In return, Treezor provides you with a JWT for all subsequent requests to the Treezor API made in the name of that User. It must be placed in the Authorization: Bearer header as described in the Authentication article.

Typical flow

The following diagram illustrates what is required of your Mobile App and back end to enforce Strong Customer Authentication.

Information – The diagram is not exhaustive

For brevity, the diagram doesn't cover:

• The notion of session expiration
• The necessity of a strong authentication every 180 days

Sessions

A session means that the User's requests to the Treezor API are authenticated using a JWT which:

• Has been obtained with an SCA of type != None (JWT contains a trz:sca attribute valued to true).
• Is not expired (in practice, this means that it has been obtained in the last 60 minutes as JWT has a 60-minute lifetime)
• Has been used in the last 5 minutes to make any valid call to the Treezor API.

Note – Session expiration after 5 minutes

Even if the JWT itself hasn't expired yet, if it has not been used in the last 5 minutes to call Treezor API the SCA session is considered expired.

If the session has expired, the following error will be returned by the API with an HTTP Status Code 401

JSON

{
    "errors": [
        {
            "type": "invalid_request",
            "code": "sca_session_expired",
            "message": "Your session has expired.",
            "docUrl": "string"
        }
    ]
}

Flows

Per Operation

When a request to the Treezor API mandates a per-operation SCA:

1. You prepare the necessary API payload for the desired endpoint.

This step is the same as for any endpoint.

2. You sign the payload using the User's private key.

This produces a unique signature (using the SDK or WebAuthn).

3. You send the payload along with the signature to the Treezor API.

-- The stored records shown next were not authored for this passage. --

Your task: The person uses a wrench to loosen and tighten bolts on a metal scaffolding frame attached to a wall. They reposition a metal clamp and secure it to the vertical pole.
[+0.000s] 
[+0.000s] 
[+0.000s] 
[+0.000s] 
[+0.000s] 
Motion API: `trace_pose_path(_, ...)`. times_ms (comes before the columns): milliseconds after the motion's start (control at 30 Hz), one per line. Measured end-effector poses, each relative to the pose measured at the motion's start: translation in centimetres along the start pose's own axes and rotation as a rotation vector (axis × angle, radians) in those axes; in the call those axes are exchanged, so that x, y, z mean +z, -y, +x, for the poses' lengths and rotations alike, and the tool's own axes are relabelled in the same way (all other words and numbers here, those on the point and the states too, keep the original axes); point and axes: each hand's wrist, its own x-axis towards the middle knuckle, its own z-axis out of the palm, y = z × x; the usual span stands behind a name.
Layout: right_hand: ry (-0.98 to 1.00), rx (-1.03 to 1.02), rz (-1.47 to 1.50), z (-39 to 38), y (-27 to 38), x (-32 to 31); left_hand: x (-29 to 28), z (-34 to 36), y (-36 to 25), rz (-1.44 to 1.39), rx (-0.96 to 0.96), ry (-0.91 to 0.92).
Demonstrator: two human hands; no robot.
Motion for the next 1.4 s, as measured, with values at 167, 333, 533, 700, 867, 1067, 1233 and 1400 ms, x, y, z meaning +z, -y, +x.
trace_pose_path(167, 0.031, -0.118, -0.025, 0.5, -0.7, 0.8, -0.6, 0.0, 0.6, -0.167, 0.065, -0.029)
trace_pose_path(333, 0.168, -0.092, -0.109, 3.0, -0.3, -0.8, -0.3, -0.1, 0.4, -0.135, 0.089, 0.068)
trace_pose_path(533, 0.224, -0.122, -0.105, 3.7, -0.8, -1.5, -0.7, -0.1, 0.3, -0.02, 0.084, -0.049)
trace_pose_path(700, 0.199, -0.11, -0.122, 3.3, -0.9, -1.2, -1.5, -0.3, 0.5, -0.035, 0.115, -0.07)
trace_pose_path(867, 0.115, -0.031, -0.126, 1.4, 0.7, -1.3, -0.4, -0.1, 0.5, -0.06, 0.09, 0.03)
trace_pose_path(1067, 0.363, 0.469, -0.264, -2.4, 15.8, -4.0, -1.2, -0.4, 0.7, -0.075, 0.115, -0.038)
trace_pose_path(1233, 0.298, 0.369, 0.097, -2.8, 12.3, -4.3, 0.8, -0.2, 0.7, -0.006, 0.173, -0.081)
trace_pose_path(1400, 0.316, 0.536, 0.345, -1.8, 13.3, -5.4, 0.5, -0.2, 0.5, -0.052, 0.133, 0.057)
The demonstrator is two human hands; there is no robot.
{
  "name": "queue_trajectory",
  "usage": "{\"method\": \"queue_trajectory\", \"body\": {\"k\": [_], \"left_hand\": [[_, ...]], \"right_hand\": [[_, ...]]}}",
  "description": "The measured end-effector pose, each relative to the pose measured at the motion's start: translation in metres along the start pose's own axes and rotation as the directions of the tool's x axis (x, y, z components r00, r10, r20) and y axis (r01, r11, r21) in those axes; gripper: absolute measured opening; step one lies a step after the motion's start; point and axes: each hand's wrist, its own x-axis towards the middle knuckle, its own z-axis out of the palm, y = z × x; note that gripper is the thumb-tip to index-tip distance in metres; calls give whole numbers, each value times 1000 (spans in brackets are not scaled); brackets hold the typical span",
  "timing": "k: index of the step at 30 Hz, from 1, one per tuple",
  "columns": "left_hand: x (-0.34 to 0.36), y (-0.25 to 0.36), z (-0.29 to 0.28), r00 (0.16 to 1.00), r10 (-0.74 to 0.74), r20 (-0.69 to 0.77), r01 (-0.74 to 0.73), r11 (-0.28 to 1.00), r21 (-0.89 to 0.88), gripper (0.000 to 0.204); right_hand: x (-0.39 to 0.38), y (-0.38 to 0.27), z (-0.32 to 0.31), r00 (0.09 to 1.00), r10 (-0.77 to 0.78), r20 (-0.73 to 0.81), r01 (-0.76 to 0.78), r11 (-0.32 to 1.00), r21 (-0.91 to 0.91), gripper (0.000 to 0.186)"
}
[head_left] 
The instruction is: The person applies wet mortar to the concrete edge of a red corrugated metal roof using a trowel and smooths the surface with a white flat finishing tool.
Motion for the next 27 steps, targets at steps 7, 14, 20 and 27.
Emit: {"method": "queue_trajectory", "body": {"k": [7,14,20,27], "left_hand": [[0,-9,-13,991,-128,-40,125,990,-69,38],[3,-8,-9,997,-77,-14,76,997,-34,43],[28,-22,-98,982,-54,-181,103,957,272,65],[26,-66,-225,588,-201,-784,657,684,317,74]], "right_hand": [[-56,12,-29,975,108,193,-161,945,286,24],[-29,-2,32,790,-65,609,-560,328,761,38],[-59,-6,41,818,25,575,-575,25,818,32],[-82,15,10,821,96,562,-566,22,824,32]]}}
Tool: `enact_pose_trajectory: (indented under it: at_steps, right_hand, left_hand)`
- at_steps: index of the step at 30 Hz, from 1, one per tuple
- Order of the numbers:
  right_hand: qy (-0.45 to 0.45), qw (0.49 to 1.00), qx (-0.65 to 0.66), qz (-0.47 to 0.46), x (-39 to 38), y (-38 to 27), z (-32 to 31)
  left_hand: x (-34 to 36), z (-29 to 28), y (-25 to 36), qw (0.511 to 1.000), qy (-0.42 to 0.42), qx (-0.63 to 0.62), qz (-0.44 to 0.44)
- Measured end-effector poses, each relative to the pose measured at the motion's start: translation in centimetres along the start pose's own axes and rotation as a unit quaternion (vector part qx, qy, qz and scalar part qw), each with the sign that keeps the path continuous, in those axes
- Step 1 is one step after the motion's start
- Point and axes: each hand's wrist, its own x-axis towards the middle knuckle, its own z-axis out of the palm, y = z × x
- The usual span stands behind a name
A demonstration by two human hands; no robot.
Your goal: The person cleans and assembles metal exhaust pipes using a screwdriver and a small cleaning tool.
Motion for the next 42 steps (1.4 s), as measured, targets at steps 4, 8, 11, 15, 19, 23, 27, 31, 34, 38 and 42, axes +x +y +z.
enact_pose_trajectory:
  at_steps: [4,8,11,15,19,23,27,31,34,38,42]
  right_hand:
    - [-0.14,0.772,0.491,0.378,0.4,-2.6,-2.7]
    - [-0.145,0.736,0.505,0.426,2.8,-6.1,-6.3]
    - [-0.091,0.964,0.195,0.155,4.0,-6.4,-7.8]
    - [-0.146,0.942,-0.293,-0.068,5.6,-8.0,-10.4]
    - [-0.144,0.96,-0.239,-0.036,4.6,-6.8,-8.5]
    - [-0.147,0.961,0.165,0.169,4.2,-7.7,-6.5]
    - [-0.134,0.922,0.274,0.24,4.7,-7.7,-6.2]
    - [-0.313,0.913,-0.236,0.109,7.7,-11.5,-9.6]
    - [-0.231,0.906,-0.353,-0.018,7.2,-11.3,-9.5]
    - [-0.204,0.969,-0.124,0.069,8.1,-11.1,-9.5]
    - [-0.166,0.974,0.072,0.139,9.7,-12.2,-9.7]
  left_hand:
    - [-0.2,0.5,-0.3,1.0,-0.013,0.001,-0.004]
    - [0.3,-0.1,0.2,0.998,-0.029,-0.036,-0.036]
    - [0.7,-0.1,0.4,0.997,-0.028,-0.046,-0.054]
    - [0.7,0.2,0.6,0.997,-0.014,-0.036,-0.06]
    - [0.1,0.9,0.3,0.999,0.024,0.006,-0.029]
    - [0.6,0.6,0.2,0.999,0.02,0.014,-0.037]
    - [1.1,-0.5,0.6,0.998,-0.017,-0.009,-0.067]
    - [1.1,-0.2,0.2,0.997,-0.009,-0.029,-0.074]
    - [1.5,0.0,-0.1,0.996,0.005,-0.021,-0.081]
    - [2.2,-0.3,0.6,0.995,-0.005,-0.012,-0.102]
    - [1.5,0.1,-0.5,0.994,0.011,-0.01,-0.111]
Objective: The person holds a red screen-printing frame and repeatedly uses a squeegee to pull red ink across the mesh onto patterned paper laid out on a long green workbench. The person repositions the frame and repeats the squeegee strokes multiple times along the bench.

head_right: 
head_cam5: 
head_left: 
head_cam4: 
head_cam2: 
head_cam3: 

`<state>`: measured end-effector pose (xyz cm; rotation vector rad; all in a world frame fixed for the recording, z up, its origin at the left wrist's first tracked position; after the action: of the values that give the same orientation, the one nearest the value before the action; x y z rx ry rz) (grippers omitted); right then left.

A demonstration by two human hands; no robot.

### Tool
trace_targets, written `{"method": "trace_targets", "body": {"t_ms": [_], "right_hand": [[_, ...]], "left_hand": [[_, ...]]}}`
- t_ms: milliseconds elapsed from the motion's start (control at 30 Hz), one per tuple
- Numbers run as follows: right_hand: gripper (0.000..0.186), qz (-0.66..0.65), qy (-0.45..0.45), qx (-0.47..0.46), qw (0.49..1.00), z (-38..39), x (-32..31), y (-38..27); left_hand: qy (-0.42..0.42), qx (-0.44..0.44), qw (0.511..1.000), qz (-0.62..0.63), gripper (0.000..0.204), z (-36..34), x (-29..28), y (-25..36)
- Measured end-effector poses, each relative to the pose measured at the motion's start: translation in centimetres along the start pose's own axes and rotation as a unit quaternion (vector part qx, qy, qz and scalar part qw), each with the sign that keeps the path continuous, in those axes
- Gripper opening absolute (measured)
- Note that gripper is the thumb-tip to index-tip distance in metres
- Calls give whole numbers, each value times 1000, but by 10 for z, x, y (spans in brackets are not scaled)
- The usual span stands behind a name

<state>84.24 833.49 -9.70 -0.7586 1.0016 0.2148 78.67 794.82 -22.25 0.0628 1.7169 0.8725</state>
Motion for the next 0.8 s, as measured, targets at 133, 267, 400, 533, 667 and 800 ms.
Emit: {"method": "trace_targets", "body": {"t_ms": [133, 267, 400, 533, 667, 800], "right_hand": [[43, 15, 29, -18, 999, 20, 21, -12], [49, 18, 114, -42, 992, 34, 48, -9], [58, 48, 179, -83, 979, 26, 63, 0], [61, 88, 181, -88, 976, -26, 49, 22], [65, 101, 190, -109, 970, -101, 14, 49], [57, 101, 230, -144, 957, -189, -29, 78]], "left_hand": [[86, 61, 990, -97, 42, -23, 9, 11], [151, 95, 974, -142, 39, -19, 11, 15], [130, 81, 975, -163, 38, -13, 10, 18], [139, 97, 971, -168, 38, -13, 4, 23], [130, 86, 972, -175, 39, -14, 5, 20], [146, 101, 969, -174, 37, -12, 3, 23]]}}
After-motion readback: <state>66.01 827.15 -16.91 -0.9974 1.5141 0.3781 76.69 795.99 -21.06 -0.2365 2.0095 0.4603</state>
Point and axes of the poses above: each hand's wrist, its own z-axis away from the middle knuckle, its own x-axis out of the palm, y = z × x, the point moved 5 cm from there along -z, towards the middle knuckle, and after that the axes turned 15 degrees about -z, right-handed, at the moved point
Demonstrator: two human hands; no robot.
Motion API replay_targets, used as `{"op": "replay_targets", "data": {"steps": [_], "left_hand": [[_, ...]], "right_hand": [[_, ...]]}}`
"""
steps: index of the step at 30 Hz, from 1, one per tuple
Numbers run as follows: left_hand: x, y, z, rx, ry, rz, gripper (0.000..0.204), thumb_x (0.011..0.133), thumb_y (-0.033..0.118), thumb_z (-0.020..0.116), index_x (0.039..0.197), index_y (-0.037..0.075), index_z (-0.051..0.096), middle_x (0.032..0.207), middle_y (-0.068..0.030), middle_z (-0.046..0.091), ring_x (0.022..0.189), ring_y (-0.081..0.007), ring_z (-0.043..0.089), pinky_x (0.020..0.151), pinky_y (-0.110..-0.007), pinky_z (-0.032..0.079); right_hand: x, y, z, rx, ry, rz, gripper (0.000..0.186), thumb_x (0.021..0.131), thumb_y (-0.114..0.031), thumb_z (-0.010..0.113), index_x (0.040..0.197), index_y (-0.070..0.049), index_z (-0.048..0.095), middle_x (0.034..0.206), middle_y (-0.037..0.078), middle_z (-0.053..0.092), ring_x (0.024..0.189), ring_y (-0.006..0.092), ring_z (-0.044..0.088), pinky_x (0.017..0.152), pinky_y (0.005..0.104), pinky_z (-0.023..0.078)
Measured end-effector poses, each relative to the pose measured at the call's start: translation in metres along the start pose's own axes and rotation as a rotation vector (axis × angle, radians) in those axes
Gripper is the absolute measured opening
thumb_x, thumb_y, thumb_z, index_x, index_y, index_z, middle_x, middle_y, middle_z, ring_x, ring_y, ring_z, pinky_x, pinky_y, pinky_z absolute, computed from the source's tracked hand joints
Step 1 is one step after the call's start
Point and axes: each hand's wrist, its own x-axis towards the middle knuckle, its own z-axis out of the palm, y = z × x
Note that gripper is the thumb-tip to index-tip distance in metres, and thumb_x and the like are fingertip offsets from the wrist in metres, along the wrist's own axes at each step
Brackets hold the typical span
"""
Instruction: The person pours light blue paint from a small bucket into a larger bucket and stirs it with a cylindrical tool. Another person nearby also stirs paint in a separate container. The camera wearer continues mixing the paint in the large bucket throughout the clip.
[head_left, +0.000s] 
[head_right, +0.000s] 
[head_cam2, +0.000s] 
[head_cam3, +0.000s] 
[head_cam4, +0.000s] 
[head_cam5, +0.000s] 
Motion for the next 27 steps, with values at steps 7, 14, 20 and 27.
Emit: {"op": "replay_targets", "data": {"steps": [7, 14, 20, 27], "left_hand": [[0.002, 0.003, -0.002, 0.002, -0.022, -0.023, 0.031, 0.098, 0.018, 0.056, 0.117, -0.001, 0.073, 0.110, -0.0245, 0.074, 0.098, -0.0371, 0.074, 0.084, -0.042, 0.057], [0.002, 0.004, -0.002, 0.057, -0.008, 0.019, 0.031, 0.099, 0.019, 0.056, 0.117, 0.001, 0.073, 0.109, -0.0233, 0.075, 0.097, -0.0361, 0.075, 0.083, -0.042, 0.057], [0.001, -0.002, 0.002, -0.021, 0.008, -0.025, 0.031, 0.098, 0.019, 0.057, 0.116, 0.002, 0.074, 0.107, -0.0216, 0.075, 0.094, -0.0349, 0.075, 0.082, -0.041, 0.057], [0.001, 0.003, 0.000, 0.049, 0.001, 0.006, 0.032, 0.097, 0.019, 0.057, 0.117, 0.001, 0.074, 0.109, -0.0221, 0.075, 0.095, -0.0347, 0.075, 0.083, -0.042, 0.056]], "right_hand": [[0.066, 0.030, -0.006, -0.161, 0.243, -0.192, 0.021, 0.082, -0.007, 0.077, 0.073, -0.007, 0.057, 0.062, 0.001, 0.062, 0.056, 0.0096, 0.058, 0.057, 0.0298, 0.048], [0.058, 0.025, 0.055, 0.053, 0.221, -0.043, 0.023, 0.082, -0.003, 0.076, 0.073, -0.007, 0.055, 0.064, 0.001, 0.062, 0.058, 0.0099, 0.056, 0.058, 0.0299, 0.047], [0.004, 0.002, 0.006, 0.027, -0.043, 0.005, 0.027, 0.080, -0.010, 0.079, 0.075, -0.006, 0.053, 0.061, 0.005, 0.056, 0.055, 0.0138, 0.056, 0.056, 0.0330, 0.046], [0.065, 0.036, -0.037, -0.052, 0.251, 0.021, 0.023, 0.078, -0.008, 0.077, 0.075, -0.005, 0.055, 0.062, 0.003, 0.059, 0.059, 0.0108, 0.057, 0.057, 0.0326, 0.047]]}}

• For requests using GET, DELETE you add the signature as a sca query parameter
• For requests using PUT, POST you add the signature as a sca body parameter

4. Treezor checks the payload against the provided signature and the User's public key.

• If the signature is valid, the request is handled by Treezor
• If the signature is invalid or missing, the request is rejected by Treezor with a 400 Status Code

The signing steps are done using Treezor partner's SDK.

You will provide your Payload to the SDK or WebAuthn along with the desired authentication method (PIN or BIOMETRIC for SDK, or PASSCODE for WebAuthn). In return, the SDK or WebAuthn provides you with the payload's signature. This signed payload is known as SCA proof and takes the form of a JWS (JSON Web Signature).

Per Session

For other requests to the Treezor API.

1. You request an SCA proof.

This can be done using the SDK or WebAuthn.

2. You provide this SCA proof when authenticating against the Treezor API.

3. Treezor checks the signature.

• If the signature is valid (SCA type other than None), Treezor returns a JWT (trz:sca valued to true).
• If the signature is valid (None SCA type), Treezor returns a JWT (trz:sca valued to false).
• If the signature is invalid, no JWT is delivered.

4. You authenticate all future requests using the obtained JWT.

• Per Session requests will be accepted if the JWT:
  • Contains trz:sca = true and
  • Has been obtained less than 5 minutes ago
  • Has been used to make any type of valid request
• Per Session requests with 180 days exemption regardless of the trz:sca value and inactivity (as long as the JWT itself hasn't expired).